§ **WHAT IS REQUIRED**
Wherever the string "between" shows up in the records below, return that line.

§ **DATA SUPPLIED**

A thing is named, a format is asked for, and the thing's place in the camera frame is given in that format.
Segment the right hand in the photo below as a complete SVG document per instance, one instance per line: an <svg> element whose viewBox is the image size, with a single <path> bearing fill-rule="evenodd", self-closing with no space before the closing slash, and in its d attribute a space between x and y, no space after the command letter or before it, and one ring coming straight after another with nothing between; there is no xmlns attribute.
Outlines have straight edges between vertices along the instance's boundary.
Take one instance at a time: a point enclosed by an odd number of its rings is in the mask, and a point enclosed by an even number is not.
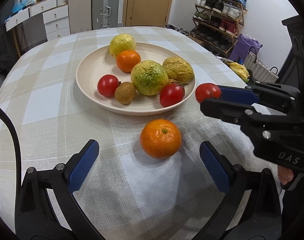
<svg viewBox="0 0 304 240"><path fill-rule="evenodd" d="M294 178L293 171L288 168L282 167L282 166L277 167L277 175L278 175L279 181L282 185L288 184Z"/></svg>

§ **RESPONSE FOR THIS EXERCISE**
Segment the right hand in the photo below as a complete SVG document per instance, one instance per line: an <svg> element whose viewBox is the image size, with a single <path> bearing fill-rule="evenodd", self-closing with no space before the closing slash, and in its d attribute a space between x and y, no space after the command letter or before it, and one ring coming straight after another with nothing between; there is no xmlns attribute.
Outlines have straight edges between vertices along the instance's boundary.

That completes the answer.